TMT-based protein quantification

The analysis was performed by JUMP software suite as previously reported.76 In brief, TMT reporter ion intensities of each PSM were extracted and the PSMs with very low intensity were removed. The raw intensities were then corrected based on isotopic distribution of each labeling reagent and loading bias. The mean-centered intensities across samples were calculated and protein relative intensities were derived by averaging related PSMs. Finally, protein absolute intensities were determined by multiplying the relative intensities by the grand-mean of three most highly abundant PSMs.
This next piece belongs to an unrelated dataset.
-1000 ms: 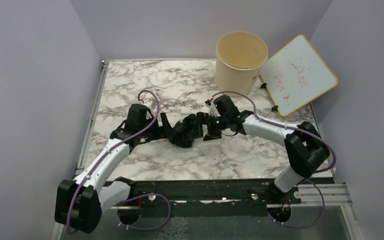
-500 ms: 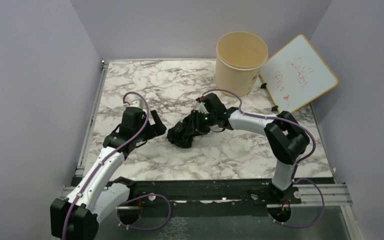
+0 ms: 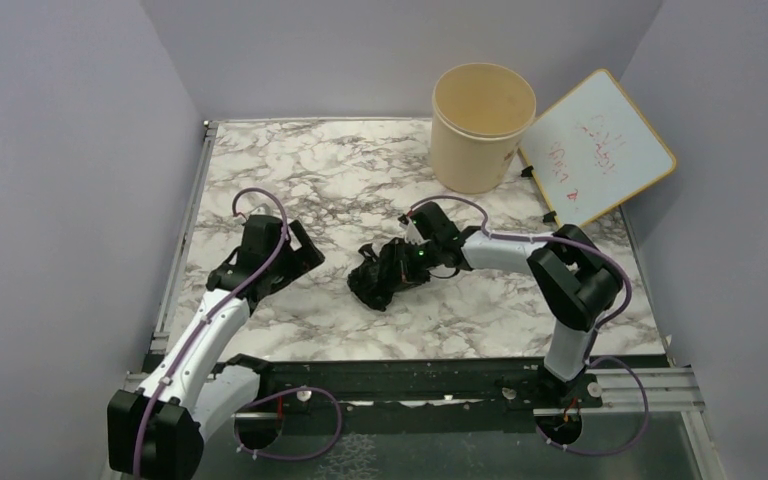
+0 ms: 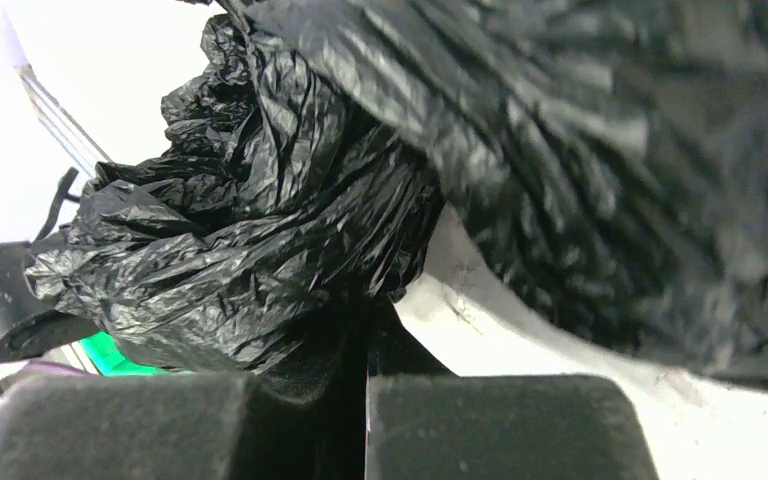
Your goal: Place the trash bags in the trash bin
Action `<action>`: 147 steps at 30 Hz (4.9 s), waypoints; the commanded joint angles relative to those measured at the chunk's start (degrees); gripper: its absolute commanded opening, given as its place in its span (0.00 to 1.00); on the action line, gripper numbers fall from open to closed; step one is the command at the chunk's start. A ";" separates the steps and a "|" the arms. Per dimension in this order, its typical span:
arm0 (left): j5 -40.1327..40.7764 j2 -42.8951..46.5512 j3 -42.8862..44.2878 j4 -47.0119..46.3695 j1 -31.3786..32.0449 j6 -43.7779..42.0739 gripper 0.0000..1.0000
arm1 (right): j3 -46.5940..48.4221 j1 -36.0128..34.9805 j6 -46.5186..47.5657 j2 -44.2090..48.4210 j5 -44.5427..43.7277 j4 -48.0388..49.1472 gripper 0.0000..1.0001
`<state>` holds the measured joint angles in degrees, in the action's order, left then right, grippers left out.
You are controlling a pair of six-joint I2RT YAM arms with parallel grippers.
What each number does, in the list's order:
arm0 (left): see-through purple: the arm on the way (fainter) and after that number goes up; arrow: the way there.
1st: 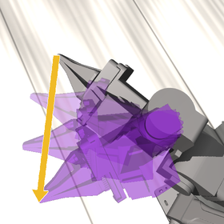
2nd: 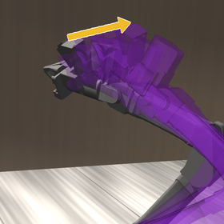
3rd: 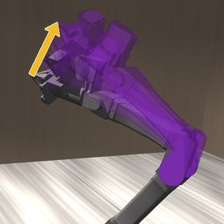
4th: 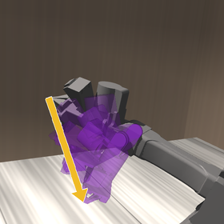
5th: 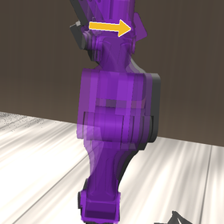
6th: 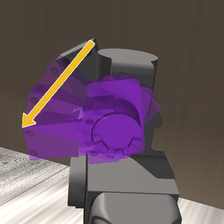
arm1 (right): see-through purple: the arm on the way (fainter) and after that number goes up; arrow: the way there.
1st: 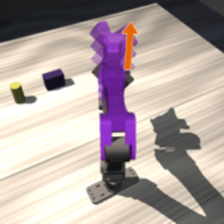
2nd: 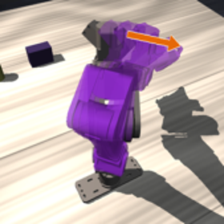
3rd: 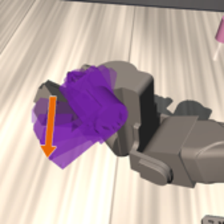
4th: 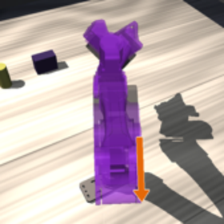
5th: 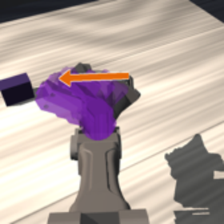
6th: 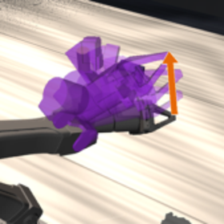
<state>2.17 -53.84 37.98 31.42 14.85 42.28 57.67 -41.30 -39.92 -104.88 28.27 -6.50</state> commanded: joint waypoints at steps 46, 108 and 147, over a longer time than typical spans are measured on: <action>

Gene-expression profiling and bioinformatics analysis

Splenic DCs (n = 4 or n = 3 per genotype from 2 independent experiments) and peripheral CD4+CD25+ Tregs (n = 4 for WT, n = 3 for LKB1ΔDC mice) were isolated from WT and LKB1ΔDC mice as described above. RNA was obtained with a RNeasy Micro Kit according to the manufacturer’s instructions (Qiagen). RNA samples were then analyzed with the Mouse Gene 2.0 ST Signals array. Differentially expressed transcripts were identified by ANOVA (Partek Genomics Suite version 6.5), and the Benjamini-Hochberg method was used to estimate the FDR. GSEA of hallmark pathways from these microarray samples or proteomics samples was performed as previously described.34 Microarray data are available via Gene Expression Omnibus under accession number GSE128475.

Statistical analysis

P values were calculated by Mann-Whitney test, two-tailed unpaired Student’s t test, and one-way or two-way ANOVA using GraphPad Prism, unless otherwise noted. P < 0.05 was considered as significant. Pearson correlation coefficient was performed for correlation analysis. All error bars represent the s.e.m.